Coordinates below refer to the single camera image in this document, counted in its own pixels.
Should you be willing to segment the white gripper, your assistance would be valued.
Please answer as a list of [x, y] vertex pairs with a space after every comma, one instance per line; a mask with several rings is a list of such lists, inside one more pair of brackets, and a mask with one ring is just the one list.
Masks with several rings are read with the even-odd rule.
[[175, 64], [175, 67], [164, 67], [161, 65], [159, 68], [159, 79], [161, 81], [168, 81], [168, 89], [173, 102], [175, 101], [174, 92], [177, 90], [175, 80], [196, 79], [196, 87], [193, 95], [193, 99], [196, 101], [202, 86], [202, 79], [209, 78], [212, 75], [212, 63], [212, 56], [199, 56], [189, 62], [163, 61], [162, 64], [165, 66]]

□ □ □ □

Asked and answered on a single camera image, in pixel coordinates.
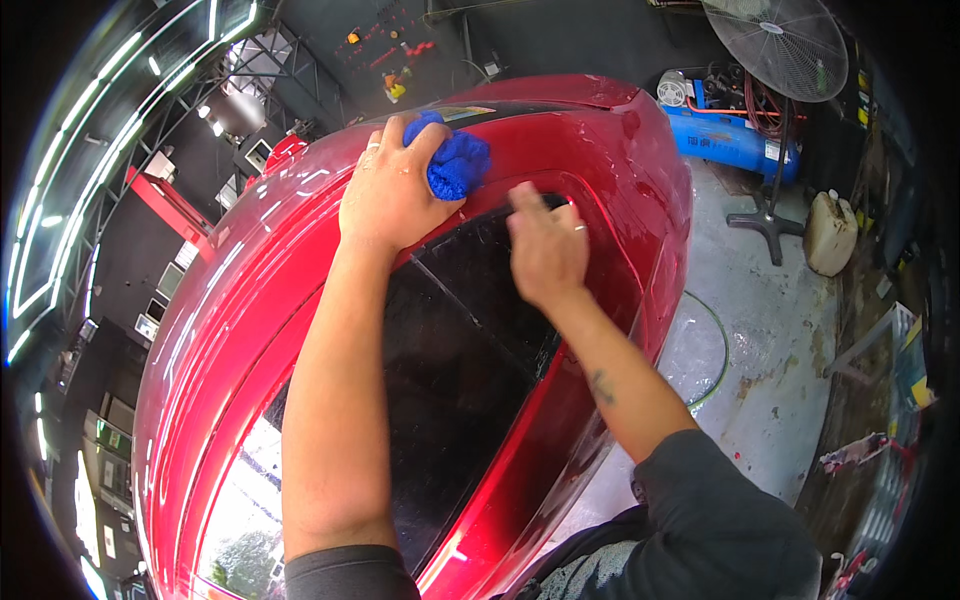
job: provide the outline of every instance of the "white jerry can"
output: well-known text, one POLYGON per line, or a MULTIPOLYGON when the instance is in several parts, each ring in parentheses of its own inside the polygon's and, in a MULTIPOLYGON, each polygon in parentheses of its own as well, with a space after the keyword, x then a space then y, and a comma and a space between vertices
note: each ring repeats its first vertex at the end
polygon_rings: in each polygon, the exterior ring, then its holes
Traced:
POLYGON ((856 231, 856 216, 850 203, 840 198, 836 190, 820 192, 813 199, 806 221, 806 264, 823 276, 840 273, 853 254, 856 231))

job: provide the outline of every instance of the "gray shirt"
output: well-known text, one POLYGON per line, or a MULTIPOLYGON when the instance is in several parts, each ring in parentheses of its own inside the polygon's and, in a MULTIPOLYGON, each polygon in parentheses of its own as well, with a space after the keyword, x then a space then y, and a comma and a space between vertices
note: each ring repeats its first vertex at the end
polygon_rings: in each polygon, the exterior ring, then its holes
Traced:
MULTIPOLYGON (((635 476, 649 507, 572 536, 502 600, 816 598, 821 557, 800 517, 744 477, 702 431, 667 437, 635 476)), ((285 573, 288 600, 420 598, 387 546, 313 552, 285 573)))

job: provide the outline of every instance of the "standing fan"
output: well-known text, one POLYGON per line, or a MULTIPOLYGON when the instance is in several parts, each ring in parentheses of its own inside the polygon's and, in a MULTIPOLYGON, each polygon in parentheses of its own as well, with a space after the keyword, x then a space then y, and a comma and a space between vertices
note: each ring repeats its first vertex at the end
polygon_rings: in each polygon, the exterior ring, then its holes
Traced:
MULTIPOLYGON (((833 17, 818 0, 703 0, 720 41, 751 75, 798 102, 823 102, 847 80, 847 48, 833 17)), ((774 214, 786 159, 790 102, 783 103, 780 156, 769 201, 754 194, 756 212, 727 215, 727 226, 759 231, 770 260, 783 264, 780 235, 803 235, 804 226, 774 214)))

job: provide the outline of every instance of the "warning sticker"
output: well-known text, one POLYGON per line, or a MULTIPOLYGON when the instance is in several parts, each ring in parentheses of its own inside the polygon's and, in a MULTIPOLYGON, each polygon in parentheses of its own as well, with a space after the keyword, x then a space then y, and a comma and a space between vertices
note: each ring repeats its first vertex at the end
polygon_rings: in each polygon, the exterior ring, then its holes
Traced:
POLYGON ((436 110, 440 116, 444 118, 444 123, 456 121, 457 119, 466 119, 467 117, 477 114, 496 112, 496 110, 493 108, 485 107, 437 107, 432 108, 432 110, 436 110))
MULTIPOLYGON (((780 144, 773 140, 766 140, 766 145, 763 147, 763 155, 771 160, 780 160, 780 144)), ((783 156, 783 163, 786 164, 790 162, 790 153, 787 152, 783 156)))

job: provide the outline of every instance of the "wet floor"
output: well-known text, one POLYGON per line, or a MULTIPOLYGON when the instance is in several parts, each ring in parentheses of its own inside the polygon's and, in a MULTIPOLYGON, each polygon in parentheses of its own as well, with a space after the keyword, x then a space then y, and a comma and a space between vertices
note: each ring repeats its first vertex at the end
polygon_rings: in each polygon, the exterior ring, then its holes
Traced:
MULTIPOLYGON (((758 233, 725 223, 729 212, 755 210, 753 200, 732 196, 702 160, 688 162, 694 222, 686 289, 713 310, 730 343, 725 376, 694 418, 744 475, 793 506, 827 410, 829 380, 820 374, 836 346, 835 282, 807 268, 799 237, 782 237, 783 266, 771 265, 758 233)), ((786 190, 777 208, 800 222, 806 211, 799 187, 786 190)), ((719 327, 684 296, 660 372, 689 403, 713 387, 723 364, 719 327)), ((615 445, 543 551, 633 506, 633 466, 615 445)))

□ □ □ □

What the exercise asks =>
Copy out every line in the listing where the word "outline" appears.

Response box =>
job: provide the outline of every instance of the "white jerry can"
job: provide the outline of every instance of the "gray shirt"
job: provide the outline of every instance of the "standing fan"
job: provide the outline of every instance of the "warning sticker"
job: provide the outline of every instance of the "wet floor"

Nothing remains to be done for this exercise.